I admit the mornings were different, especially for those few years we were all still at home and had all reached an age when it mattered what we looked like going to school. I remember, getting in the shower, hearing a voice on the other side of the door remind me, “Limit your showers to three minutes please!” I often think my habit for waking early developed purely from a love of hot water. Sleep in, and it’s nothing but cold. We flew in and out of the kitchen in bursts. Cereal bowls crammed in the sink. Lunches in brown bags lined up on the counter to grab on our way out. One. Two. Three. Four. Five.

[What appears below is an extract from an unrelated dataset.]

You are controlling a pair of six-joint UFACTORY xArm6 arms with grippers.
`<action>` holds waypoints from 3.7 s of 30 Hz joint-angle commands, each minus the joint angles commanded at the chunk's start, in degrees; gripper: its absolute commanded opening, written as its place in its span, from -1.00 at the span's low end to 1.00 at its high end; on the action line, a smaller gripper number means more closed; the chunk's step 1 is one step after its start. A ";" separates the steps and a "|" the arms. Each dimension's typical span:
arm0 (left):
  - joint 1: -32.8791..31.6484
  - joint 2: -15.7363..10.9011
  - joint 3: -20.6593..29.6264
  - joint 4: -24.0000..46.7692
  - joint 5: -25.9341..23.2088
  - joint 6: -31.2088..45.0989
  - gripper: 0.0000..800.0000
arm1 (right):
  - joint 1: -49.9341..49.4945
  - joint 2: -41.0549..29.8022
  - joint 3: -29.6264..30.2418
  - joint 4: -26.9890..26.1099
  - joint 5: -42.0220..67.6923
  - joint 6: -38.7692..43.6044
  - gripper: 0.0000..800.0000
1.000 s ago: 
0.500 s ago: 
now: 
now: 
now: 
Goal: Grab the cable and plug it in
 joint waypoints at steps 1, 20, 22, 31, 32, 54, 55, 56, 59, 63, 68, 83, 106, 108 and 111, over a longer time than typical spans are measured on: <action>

Maybe twice a year, maybe more, on a Friday night, Mom would notice that for some reason we would all be home together. And not only that, there would be a something on TV that we all wanted to watch. Brian’s Song or a NOVA special. Without a word, even without us noticing, she would make a run to the drugstore after dinner, before the movie started.

The den was the smallest room and we crowded in, three on the couch, two on the loveseat, two on the floor with the Big Pillows. Mom would take a pillow. Sometimes I sat with her. And without a word or a fuss at all, she would pull out of nowhere a giant Hershey bar. The kind as big as my face. She’d just start passing it around. This chocolate is different that the regular bar. It’s thicker and takes longer to bite into. There’s just a hint that the sugar isn’t completely dissolved, but it’s still creamy. I let it melt in my mouth until I couldn’t stand it anymore and just bit it.

We are watching a special on PBS about lions. We are all in one room. We are all complicated. We are all confused, though we don’t all know it. We are all moving in different directions, though the trajectories right now are so close together that we can’t see how much they widen. We are all working something out. We are all quiet and we all love the chocolate. Even Dad has a piece. And when we finish the first bar, she does it. She brings out another one.